**WHAT THIS TASK INVOLVES:**
How many lines in the material below include the string "object"? Answer with the number only.
»»
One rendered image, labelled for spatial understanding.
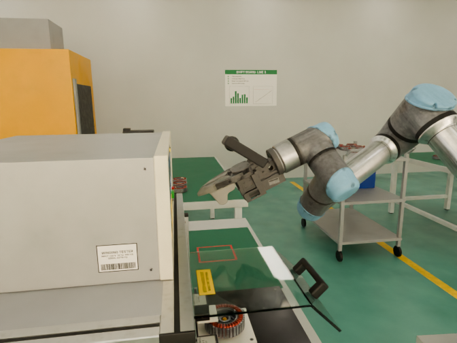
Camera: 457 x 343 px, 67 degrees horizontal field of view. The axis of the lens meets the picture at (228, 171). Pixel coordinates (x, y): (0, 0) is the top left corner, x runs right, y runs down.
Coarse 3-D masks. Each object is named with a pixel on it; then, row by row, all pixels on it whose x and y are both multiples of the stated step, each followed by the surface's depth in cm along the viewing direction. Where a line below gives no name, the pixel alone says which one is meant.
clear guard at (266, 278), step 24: (192, 264) 72; (216, 264) 72; (240, 264) 72; (264, 264) 72; (288, 264) 77; (192, 288) 63; (216, 288) 63; (240, 288) 63; (264, 288) 63; (288, 288) 63; (216, 312) 56; (240, 312) 56
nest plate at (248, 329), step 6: (246, 318) 100; (198, 324) 98; (204, 324) 98; (246, 324) 97; (198, 330) 95; (204, 330) 95; (246, 330) 95; (252, 330) 95; (240, 336) 92; (246, 336) 92; (252, 336) 92; (222, 342) 90; (228, 342) 90; (234, 342) 90; (240, 342) 90; (246, 342) 90; (252, 342) 90
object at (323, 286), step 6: (300, 264) 74; (306, 264) 72; (294, 270) 74; (300, 270) 74; (312, 270) 70; (312, 276) 68; (318, 276) 67; (318, 282) 66; (324, 282) 65; (312, 288) 66; (318, 288) 65; (324, 288) 65; (312, 294) 65; (318, 294) 65
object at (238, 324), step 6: (228, 318) 96; (234, 318) 97; (240, 318) 94; (210, 324) 92; (216, 324) 92; (222, 324) 92; (228, 324) 92; (234, 324) 92; (240, 324) 92; (210, 330) 92; (216, 330) 91; (222, 330) 90; (228, 330) 90; (234, 330) 91; (240, 330) 92; (222, 336) 92; (228, 336) 91; (234, 336) 91
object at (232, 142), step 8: (224, 136) 84; (232, 136) 82; (224, 144) 80; (232, 144) 80; (240, 144) 81; (240, 152) 81; (248, 152) 82; (256, 152) 82; (256, 160) 82; (264, 160) 83
««
**REPLY:**
4